LevelJump Healthcare Corp. Announces Quarterly Dividend on Preferred Shares
Toronto, Ontario–(Newsfile Corp. – August 1, 2023) – LevelJump Healthcare Corp. (TSXV: JUMP) (OTCQB: JMPHF) (FSE: 75J) (“LevelJump” or the “Company”), a Canadian leader in B2B telehealth solutions, is pleased to announce that it has paid its second quarterly dividend on its Class A Series 1, 8% Cumulative Redeemable Convertible Non-Voting Preferred Shares (the “A-1 Preferred Shares”).
The dividend is $0.02 per share and is payable to the shareholders of record of the A-1 Preferred Shares as of June 30, 2023. Both the Q1 and Q2 dividends have been paid.
The next quarterly dividend is expected to be $0.03 per share, consistent with the recently announced change in the A-1 Preferred dividend rate to 12%, as announced in the press release dated July 14, 2023.
The Company is currently offering additional A-1 Preferred Shares, as announced in its press release dated July 14, 2023.
“We are excited to deliver strong returns to our investors through the A-1 Preferred Offering, fostering an environment of value for our shareholders, while also empowering us to accelerate the expansion of JUMP’s revenues,” said Mitch Geisler, CEO.
Preferred Shares Outstanding
The Company can confirm that the number of A-1 Preferred Shares currently outstanding is 139,000. On March 31, 2023, 25,000 Preferred Shares were converted into 62,500 common shares at the rate of $0.40 per common share. Due to inadvertence, this conversion was not disclosed.
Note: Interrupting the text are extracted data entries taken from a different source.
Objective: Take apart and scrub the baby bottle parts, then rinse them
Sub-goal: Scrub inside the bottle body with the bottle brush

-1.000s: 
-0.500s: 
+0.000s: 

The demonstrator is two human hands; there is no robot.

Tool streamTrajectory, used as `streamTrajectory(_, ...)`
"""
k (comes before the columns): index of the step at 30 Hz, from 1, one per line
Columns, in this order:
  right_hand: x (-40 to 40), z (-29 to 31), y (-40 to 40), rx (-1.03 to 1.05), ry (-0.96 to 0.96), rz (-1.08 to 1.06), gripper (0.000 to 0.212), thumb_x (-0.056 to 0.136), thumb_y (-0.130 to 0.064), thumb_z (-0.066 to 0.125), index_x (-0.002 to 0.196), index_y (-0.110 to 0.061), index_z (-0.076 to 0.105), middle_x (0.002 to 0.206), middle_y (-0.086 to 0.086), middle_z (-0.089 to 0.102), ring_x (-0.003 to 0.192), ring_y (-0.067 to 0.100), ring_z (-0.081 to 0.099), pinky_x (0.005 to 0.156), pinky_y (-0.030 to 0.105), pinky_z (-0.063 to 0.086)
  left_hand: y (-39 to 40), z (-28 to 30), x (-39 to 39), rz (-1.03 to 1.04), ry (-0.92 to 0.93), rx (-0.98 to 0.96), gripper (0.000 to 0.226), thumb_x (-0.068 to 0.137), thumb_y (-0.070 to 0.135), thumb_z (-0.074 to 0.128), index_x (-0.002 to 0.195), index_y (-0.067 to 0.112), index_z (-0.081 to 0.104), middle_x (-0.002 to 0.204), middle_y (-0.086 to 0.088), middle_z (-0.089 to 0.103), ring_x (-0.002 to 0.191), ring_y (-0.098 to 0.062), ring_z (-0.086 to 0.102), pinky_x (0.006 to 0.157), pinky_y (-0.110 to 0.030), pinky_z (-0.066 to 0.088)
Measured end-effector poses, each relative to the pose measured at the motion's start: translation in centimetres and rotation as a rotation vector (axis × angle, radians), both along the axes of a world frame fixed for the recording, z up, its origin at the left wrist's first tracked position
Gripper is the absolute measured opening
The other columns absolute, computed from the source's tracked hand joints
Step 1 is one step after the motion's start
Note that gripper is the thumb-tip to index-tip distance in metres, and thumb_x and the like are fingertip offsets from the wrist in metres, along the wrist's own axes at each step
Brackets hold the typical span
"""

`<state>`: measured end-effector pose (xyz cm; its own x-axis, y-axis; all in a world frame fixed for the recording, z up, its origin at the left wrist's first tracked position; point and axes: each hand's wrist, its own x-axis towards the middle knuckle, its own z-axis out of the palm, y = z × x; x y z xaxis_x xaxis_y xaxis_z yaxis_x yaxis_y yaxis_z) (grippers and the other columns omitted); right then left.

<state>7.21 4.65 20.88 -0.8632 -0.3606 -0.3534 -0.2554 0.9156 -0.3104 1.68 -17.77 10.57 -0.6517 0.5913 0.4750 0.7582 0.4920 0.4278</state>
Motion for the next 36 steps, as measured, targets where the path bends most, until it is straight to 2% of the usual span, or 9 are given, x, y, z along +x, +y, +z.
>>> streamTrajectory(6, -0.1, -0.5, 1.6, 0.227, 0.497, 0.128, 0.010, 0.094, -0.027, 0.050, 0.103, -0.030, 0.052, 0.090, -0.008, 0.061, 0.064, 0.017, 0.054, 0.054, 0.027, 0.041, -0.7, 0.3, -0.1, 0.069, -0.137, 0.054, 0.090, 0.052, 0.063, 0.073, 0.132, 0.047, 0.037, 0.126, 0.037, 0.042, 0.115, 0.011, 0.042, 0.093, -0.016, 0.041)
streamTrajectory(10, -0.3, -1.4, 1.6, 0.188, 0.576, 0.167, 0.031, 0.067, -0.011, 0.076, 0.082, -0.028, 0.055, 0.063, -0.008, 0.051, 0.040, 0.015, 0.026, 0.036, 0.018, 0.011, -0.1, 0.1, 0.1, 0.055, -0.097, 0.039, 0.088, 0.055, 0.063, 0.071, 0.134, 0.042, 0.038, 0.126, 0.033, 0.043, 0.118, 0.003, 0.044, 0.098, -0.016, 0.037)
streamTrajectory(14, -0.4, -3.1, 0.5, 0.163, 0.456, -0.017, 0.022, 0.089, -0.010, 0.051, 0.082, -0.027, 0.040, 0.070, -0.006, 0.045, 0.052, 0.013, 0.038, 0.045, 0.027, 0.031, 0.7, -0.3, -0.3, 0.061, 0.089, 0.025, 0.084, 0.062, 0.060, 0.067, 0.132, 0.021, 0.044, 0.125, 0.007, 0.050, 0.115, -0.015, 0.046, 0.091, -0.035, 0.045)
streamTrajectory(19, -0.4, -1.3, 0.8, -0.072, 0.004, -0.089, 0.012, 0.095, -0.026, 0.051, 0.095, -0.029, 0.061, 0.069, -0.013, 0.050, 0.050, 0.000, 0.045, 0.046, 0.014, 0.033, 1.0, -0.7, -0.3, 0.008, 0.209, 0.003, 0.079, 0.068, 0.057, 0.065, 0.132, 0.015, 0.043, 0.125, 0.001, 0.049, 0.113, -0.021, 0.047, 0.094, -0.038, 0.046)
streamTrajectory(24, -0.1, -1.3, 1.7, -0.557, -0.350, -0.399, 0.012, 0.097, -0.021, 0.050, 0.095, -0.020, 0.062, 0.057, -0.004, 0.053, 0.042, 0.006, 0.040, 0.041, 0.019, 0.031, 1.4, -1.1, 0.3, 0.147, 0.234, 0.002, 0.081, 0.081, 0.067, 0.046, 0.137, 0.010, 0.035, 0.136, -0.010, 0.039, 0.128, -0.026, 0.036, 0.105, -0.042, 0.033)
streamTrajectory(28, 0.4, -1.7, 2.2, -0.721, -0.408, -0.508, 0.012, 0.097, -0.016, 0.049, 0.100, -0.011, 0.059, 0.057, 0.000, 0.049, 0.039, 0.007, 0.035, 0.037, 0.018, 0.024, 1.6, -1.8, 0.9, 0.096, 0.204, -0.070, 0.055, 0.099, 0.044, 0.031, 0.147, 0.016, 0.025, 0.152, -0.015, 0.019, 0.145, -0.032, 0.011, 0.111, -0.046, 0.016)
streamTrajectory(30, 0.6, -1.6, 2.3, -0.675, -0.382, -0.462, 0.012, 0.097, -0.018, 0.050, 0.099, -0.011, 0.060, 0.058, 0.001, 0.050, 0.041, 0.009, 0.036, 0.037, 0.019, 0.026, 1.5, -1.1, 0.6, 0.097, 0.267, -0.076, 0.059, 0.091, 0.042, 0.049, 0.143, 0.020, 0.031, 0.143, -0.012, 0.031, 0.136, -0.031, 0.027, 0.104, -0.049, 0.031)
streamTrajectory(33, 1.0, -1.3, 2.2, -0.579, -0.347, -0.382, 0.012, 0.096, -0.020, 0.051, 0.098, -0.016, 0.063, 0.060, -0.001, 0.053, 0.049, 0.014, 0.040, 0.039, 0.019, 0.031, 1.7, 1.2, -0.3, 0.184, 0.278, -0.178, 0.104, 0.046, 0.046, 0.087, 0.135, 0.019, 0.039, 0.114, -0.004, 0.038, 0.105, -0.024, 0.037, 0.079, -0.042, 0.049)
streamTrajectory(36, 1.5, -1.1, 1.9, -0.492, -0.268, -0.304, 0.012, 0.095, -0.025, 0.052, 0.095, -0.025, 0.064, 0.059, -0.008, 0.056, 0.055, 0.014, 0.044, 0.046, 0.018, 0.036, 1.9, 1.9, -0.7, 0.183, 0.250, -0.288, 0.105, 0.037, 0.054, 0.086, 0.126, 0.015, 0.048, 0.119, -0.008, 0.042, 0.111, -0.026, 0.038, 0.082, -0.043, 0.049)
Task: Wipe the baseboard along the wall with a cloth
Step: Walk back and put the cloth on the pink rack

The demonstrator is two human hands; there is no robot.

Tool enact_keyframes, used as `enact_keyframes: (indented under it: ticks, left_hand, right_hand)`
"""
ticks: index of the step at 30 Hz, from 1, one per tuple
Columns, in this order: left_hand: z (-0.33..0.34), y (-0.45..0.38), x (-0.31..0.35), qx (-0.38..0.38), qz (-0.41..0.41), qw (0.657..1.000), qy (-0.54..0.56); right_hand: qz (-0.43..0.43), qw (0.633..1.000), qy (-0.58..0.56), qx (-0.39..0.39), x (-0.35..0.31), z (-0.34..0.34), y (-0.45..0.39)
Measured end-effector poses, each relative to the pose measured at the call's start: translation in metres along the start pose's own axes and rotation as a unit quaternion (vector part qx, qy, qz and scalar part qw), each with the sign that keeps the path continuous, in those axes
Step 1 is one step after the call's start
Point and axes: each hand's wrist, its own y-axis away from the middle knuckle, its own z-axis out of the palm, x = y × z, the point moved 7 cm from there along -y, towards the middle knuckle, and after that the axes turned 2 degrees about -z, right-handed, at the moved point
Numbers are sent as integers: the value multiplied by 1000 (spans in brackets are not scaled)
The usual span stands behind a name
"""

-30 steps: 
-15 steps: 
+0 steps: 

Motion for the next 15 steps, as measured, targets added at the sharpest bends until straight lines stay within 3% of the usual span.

About LevelJump Healthcare
LevelJump Healthcare Corp., (TSXV: JUMP) provides telehealth solutions to client hospitals and imaging centers through its Teleradiology division, as well as in person radiology services through its IHF’s (Independent Healthcare Facilities). JUMP focuses primarily on critical care for urgent and emergency patients, establishing integral relationships in the communities we serve.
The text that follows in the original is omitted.